Building an application with PocketSphinx



Caution!
This tutorial describes pocketsphinx 5 pre-alpha release.
It is not going to work for older versions.

Installation

PocketSphinx is a library that depends on another library called SphinxBase which provides common functionality across all CMUSphinx projects. To install Pocketsphinx, you need to install both Pocketsphinx and Sphinxbase. You can use Pocketsphinx with Linux, Windows, on MacOS, iPhone and Android.

First of all, download the released packages for pocketsphinx and sphinxbase from the projects download page or check them out from Subversion or Github.

For more details see the download page.

Unpack them into the same directory. On Windows, you will need to rename ‘sphinxbase-X.Y’ (where X.Y is the SphinxBase version number) to simply ‘sphinxbase’ to satisfy the project configuration of pocketsphinx.

Installation on Unix system

To build pocketsphinx in a Unix-like environment (such as Linux, Solaris, FreeBSD etc.) you need to make sure you have the following dependencies installed: gcc, automake, autoconf, libtool, bison, swig (at least version 2.0), the Python development package and the pulseaudio development package.

If you want to build it without some dependencies you can use the respective configuration options like --without-swig-python. However, for beginners it’s recommended to install all dependencies.

You need to download both the sphinxbase and pocketsphinx packages and unpack them. Please note that you cannot use sphinxbase and pocketsphinx of different version. So, please make sure that their versions are in sync. After unpacking, you should see the following two main folders:

sphinxbase-X.X
pocketsphinx-X.x

First, build and install SphinxBase. Change the current directory to the sphinxbase folder. If you downloaded it directly from the repository, you need to run the following command at least once to generate the configure file:

./autogen.sh

If you downloaded the release version, or ran autogen.sh at least once, then compile and install it with:

./configure
make
make install

The last step might require root permissions, so you might need to run sudo make install. If you want to use fixed-point arithmetic, you must configure SphinxBase with the --enable-fixed option. You can also set an installation prefix with --prefix or configure to use or not to use SWIG Python support.
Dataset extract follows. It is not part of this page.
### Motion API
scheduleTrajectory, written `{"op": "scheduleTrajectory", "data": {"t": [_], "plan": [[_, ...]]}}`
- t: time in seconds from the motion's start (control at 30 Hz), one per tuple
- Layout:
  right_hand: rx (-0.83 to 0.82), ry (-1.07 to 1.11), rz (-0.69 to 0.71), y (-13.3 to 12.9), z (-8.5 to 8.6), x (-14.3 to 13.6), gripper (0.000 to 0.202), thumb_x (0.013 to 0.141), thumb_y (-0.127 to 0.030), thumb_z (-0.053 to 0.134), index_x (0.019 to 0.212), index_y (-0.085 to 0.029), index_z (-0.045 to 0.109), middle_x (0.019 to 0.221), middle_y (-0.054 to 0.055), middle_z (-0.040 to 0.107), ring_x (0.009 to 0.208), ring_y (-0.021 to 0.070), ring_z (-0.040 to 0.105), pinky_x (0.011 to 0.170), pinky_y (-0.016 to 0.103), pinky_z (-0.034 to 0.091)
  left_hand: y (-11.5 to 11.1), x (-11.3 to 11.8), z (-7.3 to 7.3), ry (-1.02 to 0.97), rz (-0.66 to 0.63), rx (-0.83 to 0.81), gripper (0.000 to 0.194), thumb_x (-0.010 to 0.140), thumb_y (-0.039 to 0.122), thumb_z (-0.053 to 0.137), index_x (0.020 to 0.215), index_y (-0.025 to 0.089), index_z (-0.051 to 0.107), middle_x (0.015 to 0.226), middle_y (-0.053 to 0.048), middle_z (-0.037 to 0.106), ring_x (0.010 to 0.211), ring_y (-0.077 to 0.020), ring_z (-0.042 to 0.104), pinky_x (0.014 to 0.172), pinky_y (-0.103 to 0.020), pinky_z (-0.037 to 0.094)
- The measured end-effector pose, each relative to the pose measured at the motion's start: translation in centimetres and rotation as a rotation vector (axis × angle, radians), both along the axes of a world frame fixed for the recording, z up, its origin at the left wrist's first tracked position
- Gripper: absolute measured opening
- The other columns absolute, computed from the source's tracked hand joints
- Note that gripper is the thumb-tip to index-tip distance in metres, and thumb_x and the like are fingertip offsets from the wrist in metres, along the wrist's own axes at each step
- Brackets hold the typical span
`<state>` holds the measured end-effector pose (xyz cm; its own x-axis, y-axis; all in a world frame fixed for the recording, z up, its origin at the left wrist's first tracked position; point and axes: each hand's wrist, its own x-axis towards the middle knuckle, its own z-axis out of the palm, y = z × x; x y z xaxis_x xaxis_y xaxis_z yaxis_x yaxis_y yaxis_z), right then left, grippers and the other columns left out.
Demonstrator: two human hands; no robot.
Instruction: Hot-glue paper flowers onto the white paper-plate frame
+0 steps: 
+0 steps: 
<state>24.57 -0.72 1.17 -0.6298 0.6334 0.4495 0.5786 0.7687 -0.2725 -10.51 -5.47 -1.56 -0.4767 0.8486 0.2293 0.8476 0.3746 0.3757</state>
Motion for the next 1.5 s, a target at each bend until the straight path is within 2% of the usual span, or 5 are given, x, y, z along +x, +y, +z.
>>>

Sphinxbase will be installed in the /usr/local/ directory by default. Not all systems load libraries from this folder automatically. In order to load them you need to configure the path to look for shared libaries. This can be done either in the /etc/ld.so.conf file or by exporting the environment variables:

export LD_LIBRARY_PATH=/usr/local/lib
export PKG_CONFIG_PATH=/usr/local/lib/pkgconfig

For more details on the linker configuration see the Shared Libraries HOWTO.

Then change to the pocketsphinx folder and perform the same steps:

./configure
make
make install

To test the installation, run pocketsphinx_continuous -inmic yes and check that it recognizes words you speak into your microphone.

If you get an error such as: error while loading shared libraries: libpocketsphinx.so.3, you may want to check your linker configuration of the LD_LIBRARY_PATH environment variable described above.

Windows

In MS Windows, under MS Visual Studio 2010 (or newer – we test with Visual C++ 2010 Express):

  • load sphinxbase.sln in the sphinxbase directory
  • compile all the projects in SphinxBase (from sphinxbase.sln)
  • load pocketsphinx.sln in the pocketsphinx directory
  • compile all the projects in PocketSphinx

MS Visual Studio will build the executables and libraries under .\bin\Release or .\bin\Debug (depending on the target you choose on MS Visual Studio). In order to run pocketsphinx_continuous.exe, don’t forget to copy the sphinxbase.dll file to the bin folder. Otherwise the executable will fail to find this library. Unlike on Linux, the path to the model is not preconfigured in Windows, so you have to specify for pocketsphinx_continuous where to find the model with the -hmm, -lm and -dict options.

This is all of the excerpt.